Hello Tom,
On 02/12/2015 04:37 PM, Tom Rini wrote:
On Sun, Feb 01, 2015 at 03:38:42AM +0100, Albert ARIBAUD wrote:
Hello Przemyslaw,
On Wed, 28 Jan 2015 13:55:42 +0100, Przemyslaw Marczak p.marczak@samsung.com wrote:
For ARM architecture, enable the CONFIG_USE_ARCH_MEMSET/MEMCPY, will highly increase the memset/memcpy performance. This is able thanks to the ARM multiple register instructions.
Unfortunatelly the relocation is done without the cache enabled, so it takes some time, but zeroing the BSS memory takes much more longer, especially for the configs with big static buffers.
A quick test confirms, that the boot time improvement after using the arch memcpy for relocation has no significant meaning. The same test confirms that enable the memset for zeroing BSS, reduces the boot time.
So this patch enables the arch memset for zeroing the BSS after the relocation process. For ARM boards, this can be enabled in board configs by defining: 'CONFIG_USE_ARCH_MEMSET'.
Since the issue is that zeroing is done one word at a time, could we not simply clear r3 as well as r2 (possibly even r4 and r5 too) and do a double (possibly quadruple) write loop? That would avoid calling a libc routine from the almost sole file in U-Boot where a C environment is not necessarily granted.
I want to jump up here again.
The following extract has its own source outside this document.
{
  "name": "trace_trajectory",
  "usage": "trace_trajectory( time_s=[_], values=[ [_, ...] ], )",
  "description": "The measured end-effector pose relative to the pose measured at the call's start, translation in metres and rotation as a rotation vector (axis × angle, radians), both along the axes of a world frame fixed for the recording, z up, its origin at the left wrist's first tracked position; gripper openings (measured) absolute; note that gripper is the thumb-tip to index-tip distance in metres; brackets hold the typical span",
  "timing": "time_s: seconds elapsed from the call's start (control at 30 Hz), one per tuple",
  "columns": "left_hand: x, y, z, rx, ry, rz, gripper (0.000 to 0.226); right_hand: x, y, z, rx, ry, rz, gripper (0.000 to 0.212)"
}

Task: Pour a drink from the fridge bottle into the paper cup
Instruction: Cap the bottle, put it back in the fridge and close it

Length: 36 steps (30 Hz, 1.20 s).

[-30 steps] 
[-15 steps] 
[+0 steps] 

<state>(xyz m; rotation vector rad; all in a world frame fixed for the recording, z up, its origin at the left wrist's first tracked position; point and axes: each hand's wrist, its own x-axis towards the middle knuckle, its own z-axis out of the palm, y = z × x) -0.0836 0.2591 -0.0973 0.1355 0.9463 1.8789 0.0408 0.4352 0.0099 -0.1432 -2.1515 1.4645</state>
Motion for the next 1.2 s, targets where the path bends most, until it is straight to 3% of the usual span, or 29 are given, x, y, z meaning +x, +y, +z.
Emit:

Note that the arch memset/memcpy routines are in asm and I don't belive require a C environment. Why don't we simply use the asm versions for everyone and backport whatever we need from the kernel to re-sync there as it's not a choice there and it's a performance win too?
Right, for ARM the mentioned routines doesn't require C env. But if we could achieve some improvement in this place, then maybe it has sense to add some new code just for bss.
I will try to combine and make some timing tests on Monday.
Best regards,